文章基本信息

标题：Effects of initial knowledge on reinforcement learning based control.
作者：Albers, Albert ; Yu, Xi ; Sommer, Hermann 等
期刊名称：Annals of DAAAM & Proceedings
印刷版ISSN：1726-9679
出版年度：2011
期号：January
语种：English
出版社：DAAAM International Vienna
摘要：Key words: machine-learning, robotics, dynamics, control

Effects of initial knowledge on reinforcement learning based control.

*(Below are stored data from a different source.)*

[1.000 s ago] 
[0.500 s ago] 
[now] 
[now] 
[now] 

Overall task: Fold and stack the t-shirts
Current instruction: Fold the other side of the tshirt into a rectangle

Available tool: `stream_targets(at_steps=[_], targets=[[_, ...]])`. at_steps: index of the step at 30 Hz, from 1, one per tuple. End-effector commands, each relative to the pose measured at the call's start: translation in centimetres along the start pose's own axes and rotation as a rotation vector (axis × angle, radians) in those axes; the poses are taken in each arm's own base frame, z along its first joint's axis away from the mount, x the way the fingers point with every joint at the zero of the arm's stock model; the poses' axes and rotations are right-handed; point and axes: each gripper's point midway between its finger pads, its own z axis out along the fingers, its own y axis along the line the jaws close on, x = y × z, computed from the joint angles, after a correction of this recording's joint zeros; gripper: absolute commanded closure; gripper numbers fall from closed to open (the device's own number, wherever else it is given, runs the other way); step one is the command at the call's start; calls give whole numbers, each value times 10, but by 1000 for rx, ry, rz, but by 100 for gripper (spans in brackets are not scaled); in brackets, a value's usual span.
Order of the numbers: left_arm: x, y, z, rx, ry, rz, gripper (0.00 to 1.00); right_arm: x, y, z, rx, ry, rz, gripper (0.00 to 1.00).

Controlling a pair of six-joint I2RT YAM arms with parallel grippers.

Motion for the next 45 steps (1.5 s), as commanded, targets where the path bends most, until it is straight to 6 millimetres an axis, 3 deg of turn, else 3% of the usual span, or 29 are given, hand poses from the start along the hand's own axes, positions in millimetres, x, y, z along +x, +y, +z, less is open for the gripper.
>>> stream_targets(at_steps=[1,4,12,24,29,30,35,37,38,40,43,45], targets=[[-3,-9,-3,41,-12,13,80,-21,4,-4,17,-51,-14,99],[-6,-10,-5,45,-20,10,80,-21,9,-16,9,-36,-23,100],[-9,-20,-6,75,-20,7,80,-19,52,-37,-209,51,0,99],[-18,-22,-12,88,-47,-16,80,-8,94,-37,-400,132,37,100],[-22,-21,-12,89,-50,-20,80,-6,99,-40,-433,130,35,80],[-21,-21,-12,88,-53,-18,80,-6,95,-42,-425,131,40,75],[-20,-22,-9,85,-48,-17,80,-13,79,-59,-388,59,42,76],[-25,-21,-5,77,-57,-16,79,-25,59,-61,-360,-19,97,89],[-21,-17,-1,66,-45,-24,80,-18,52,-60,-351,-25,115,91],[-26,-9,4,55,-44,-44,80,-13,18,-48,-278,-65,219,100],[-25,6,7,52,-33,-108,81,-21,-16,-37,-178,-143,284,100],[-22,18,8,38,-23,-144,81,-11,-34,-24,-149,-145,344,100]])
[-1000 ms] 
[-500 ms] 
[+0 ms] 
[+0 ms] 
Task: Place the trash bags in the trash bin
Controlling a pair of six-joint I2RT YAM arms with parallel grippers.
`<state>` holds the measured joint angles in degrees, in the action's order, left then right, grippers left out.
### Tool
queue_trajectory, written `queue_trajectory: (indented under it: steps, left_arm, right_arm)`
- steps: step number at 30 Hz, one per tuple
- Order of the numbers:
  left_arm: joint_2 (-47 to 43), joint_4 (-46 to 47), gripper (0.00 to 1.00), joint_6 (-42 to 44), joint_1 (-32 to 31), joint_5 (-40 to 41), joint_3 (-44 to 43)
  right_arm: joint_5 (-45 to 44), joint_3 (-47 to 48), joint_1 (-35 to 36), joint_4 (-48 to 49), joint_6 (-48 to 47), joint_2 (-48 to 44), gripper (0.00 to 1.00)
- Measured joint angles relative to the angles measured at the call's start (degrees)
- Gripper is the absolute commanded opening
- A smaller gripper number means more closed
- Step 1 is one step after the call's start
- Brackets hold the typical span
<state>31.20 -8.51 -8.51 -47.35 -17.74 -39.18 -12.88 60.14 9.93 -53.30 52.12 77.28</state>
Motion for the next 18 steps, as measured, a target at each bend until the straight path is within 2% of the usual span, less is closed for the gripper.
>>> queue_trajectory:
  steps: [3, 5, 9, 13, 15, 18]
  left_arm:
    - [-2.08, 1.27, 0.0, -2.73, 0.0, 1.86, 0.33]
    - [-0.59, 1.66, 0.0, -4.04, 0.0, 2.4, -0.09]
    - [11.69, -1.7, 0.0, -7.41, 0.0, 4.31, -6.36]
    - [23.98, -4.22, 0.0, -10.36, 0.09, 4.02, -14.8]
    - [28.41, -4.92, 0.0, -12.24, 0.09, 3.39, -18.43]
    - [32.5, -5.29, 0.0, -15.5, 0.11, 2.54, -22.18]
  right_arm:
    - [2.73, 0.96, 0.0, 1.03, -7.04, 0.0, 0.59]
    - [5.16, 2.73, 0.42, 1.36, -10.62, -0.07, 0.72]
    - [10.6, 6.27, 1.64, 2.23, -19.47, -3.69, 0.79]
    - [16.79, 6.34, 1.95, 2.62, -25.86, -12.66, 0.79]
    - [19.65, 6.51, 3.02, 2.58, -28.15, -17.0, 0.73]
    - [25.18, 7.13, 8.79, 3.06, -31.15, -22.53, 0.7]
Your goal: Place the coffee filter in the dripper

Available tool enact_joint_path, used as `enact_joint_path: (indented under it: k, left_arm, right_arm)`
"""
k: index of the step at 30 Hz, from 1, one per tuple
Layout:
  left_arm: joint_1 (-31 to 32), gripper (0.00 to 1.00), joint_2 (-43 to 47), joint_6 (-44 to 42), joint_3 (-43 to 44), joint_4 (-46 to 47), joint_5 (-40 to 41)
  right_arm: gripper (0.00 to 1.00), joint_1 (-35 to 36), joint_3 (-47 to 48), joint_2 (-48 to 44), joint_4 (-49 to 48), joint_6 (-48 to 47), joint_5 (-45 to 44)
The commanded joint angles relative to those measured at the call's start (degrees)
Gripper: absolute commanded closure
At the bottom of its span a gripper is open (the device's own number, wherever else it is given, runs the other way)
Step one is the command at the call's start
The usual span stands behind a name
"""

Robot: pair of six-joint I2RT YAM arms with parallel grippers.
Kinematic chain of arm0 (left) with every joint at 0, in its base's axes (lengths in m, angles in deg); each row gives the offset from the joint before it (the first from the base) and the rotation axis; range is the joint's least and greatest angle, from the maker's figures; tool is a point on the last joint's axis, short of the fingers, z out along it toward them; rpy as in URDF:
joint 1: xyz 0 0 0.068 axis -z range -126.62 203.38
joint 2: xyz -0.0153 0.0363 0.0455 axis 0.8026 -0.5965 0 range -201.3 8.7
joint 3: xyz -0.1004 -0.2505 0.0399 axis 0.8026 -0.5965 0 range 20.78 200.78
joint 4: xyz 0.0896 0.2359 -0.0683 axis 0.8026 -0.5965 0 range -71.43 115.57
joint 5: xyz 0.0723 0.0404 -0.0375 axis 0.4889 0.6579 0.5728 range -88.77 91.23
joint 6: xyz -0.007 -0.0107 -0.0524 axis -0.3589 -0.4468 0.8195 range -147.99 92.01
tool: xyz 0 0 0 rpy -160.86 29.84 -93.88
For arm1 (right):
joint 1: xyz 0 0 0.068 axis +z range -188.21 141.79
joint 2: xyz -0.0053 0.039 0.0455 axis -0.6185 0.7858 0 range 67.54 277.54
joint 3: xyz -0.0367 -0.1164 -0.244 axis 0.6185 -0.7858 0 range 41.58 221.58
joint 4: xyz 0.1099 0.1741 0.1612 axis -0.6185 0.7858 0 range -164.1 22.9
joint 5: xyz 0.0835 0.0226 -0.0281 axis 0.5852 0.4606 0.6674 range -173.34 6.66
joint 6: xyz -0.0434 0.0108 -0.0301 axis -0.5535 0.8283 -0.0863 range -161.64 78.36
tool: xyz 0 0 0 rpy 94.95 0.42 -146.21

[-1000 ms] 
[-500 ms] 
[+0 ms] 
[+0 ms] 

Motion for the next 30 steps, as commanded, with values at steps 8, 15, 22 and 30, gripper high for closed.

Albers, Albert ; Yu, Xi ; Sommer, Hermann 等

Abstract: Reinforcement learning methods have been involved in novel approaches to control nonlinear dynamic systems. The large amount of necessary interactions leads to lengthy learning durations. To accelerate the learning process, the one way of providing initial knowledge to the learning agent is introduced. The aim of this paper is to discuss the effects on the reinforcement learning based motion control by providing initial knowledge obtained by the simulation process. Experimental results from the learning process with and without initial knowledge are presented and compared.

Key words: machine-learning, robotics, dynamics, control

1. INTRODUCTION

1.1 Reinforcement Learning

Introducing reinforcement learning (RL) is one of the novel approaches in motion control of nonlinear and flexible systems, especially when the control agent is confronted with an individual task that is neither investigated before nor provided with existing examples. By RL method the learner (agent) must discover how to map a situation to the optimal action, by understanding the environment, trying different actions, gaining experiences based on the feedback from the environment (usually expressed as numerical reward signals) and hence result in an optimized solution.

There are different RL methods. In most of them the experiences are stored as quality values related to different state-action pairs in a matrix representation. Each selection of the agent is based on the comparison among quality values of all the state-action pairs regarding the current state. (Denzinger & Laureyns, 2008) have concluded that SARSA algorithm (Sutton & Barto, 1998) is a possible solution in the motion control of a 2-DOF manipulator system.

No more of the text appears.